Report: Additional 1.4 Million Unauthorized Wells Fargo Accounts Uncovered
An investigation into Wells Fargo’s unauthorized account scandal is now apparently worse than initially believed. The financial institution says it has uncovered approximately 3.5 million potentially fraudulent bank accounts created by employees under intense sales pressure without consumers’ knowledge. That figure involves the 2.1 million accounts that were previously uncovered between 2011 and 2015, plus more that were revealed in an in-depth probe that stretched back to 2009 through 2016.
This is the latest development in a scandal for the bank that started a year ago – one of many the bank has been facing down in recent years, marring consumer trust in its practices.
Of those accounts discovered, the CEO now says nearly 200,000 customers were hit with fees from these accounts that were unnecessary. That’s up from the previous estimate of 130,000. On top of that, approximately 530,000 customers were unknowingly signed up for an online bill pay.
In the review, Wells Fargo acknowledged “unacceptable” sales practices at retail banks, stemming from high-pressure to reach unrealistic sales goals. Employees’ salaries were directly tied to how many new accounts they opened. Other incentives were available to top sellers. The bank has apologized for the consumer rights violations, and promises to make things right. Gone are the sales goals. Some 5,000 employees and managers have been fired. The bank also plans to pay out millions in refunds.
The total slated to be refunded to holders of unauthorized bank and credit card accounts is $6.1 million, an increase from the previous $3.3 million that had been designated. In addition to the $6 million, Wells Fargo has vowed to refund more than $900,000 to customers wrongly enrolled in the online bill payment programs. The bank has also stated it will pay a $140 million settlement to resolve earlier complaints of opening phony, unauthorized accounts going back to 2002. A judge preliminary approved that agreement this summer.
Of course, one shouldn’t jump to the conclusion the bank is doing this of its own volition or the goodness of the CEO’s heart. The reality is government regulators are likely to take it easier on the bank if it agrees to pay back some of those funds now.
Further, legislative watch dogs aren’t taking it easy on the bank. Sen.

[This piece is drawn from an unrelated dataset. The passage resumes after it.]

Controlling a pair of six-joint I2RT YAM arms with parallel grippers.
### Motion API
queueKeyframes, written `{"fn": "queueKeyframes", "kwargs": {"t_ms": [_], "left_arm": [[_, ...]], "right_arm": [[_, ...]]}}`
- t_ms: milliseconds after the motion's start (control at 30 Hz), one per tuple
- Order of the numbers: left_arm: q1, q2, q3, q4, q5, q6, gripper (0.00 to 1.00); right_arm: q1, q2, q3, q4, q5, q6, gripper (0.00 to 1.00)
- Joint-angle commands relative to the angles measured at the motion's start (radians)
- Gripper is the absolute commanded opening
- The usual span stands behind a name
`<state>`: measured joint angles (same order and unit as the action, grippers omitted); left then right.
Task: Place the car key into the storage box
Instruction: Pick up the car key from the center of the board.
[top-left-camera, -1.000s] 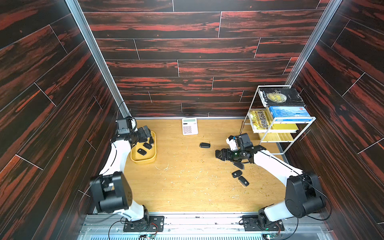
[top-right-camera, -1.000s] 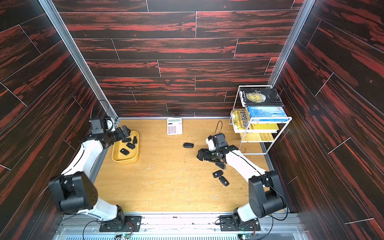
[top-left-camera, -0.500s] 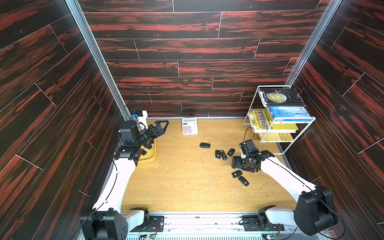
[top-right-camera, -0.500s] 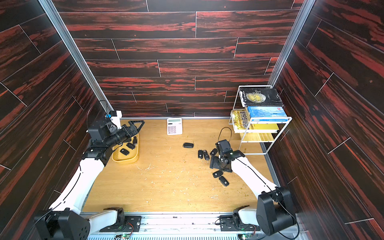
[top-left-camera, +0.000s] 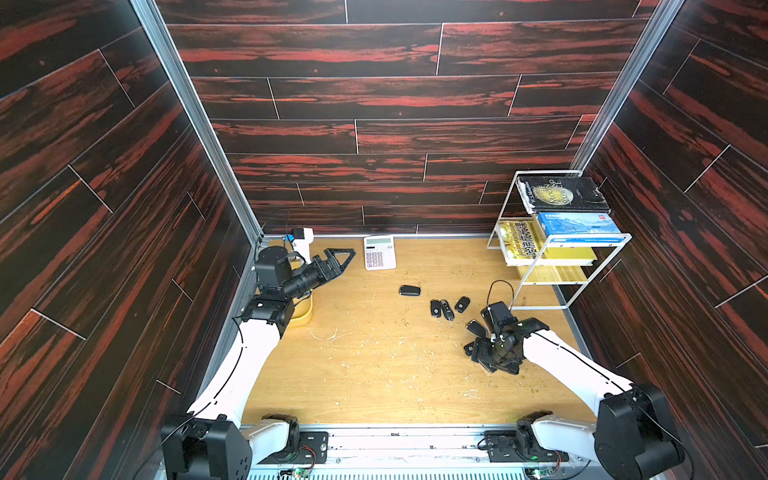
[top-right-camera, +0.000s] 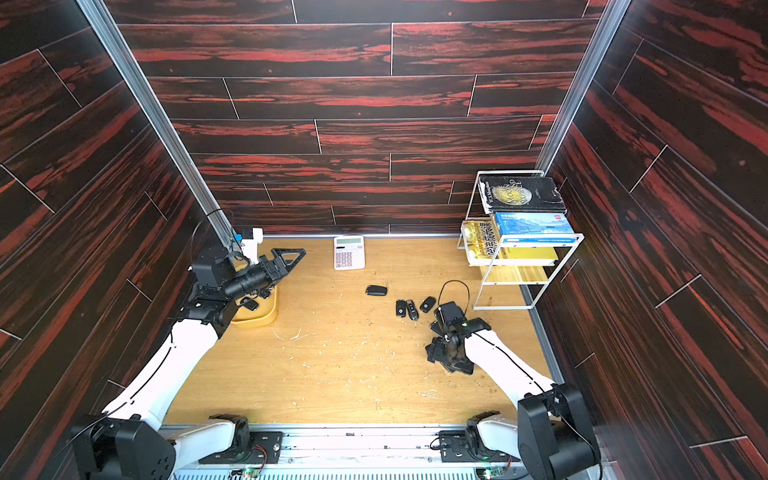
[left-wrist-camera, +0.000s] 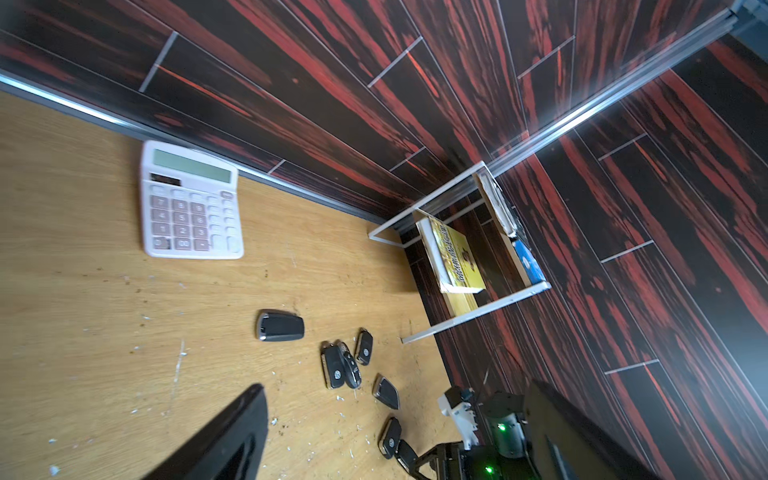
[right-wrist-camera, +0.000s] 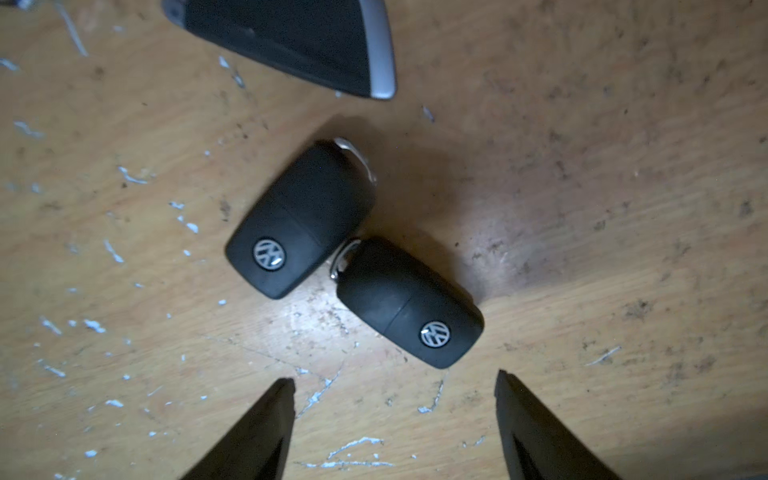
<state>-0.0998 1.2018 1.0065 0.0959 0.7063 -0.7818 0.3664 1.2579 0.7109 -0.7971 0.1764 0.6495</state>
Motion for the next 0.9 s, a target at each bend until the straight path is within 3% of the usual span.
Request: {"fn": "queueKeyframes", "kwargs": {"t_ms": [0,233,700,867], "left_arm": [[-0.027,-0.033,-0.008,0.035,-0.009,0.022,1.00],[-0.075,-0.059,-0.005,0.031,-0.030,0.049,1.00],[-0.079,-0.027,0.010,0.017,-0.022,0.062,1.00],[-0.080,-0.010,0.013,0.019,-0.018,0.068,1.00]], "right_arm": [[0.002,0.015,-0.003,0.026,0.019,0.030,0.80],[0.002,0.070,-0.041,0.104,0.042,0.030,0.79],[0.002,0.190,-0.093,0.215,0.033,0.039,0.80],[0.002,0.179,-0.096,0.208,-0.033,0.086,0.81]]}}
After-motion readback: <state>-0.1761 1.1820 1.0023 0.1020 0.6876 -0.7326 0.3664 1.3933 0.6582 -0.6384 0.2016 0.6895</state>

Elizabeth Warren (D-Mass.), says the revelation of additional unauthorized customer accounts is “unbelievable.” She called for holding additional Congressional hearings and asked that board members on the bank who served during the time period these practices were ongoing be removed.
The Federal Reserve does have the authority to remove directors, but has not as of yet responded to requests about whether it would initiate such a move.
Analysts with various research groups have predicted that each new scandal unfolding, new light is shed on other practices. For instances, just this summer, the bank conceded it had force-placed auto insurance on some 570,000 consumers who did not need the coverage. Of those, about 20,000 suffered vehicle repossession directly because of those costs.
The bank has also come under fire for jacking up credit card fees on mom-and-pop small businesses, though the bank fervently denies this. Although the allegation has been proven at this juncture, the bank’s track record doesn’t bode well for this and future scandals.